Sunday, September 18, 2016

The Innocents (Brockway)

Tropic Sprockets by Ian Brockway

The Innocents

Though "The Innocents" features a convent in crisis under the blight of snow, giant stone crucifixes, shadowy recesses and a stern Mother Superior, this new film by Anne Fontaine is no added chapter from the Gothic pen of Dan Brown, but rather a tense and gripping drama about a group of nuns in post-war 1945 Poland.

Shocking, visceral and unapologetically direct, the film, based on a true events, is entrancing from start to finish. Mathilde (Lou de Laage) a Red Cross doctor is summoned by a convent member to attend to an epidemic of ailing nuns in dire physical and mental pain.

Mathilde wants to help but she is up against the resolute and taciturn Superior (Agata Kuleza). The nuns have PTSD and invariably feel it is a sin to be touched or to be unclothed during examination. The members try their utmost to ignore the physics of their own bodies, a few of them to their peril.

Though a bit of the film has instances of clinical gore, it is no pulp drama. This is a sociological study of what happens to a group of nuns under very graphic and upsetting circumstances. Though a few of the episodes are unflinching, each frame of this film is a painting to rival Vermeer or Bruegel. Lone nuns resembling anguished birds trudge along the icy woods, their habits indistinguishable from the falling snow.

This is an immersive story of great darkness where people are often vile and unrepentantly cruel but there are also passages of beauty and humor. In one scene, an elder nun coos of over a cherubic and dimpled infant, his body swadled in white cloth in much the same style as the observing nun. At one point, we even glimpse a festival as  every sister is drunk with happiness.

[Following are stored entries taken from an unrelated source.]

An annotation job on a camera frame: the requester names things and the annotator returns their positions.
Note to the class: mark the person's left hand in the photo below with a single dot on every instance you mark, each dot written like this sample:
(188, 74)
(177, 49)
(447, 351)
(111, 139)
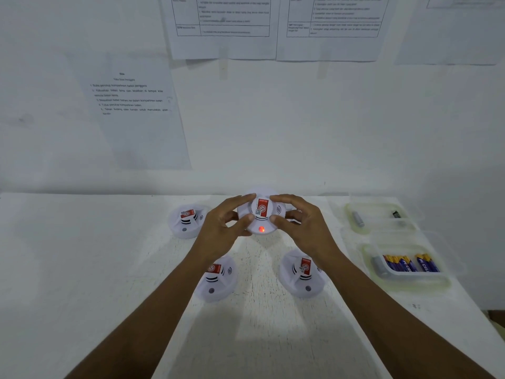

By the last third of the film however, the bouyant  chants of the nunnery seem to signal claustrophobia as the Superior grows more and more unreachable and opaque. The doctor Mathilde, who resembles a hypnotic Gala in a Salvador Dali painting is  overwhelmed by the sheer number of women in need of immediate help.

Like the film "Of Gods and Men" this is a cool and clinical film of Catholic life that places you in the position of an active observer. Existence in this convent is often silent and solemn, bonded with authority and iron rule. But in one moment as in a Hitchcock film, a nun's singsong warble transmutes into a bloodcurdling scream.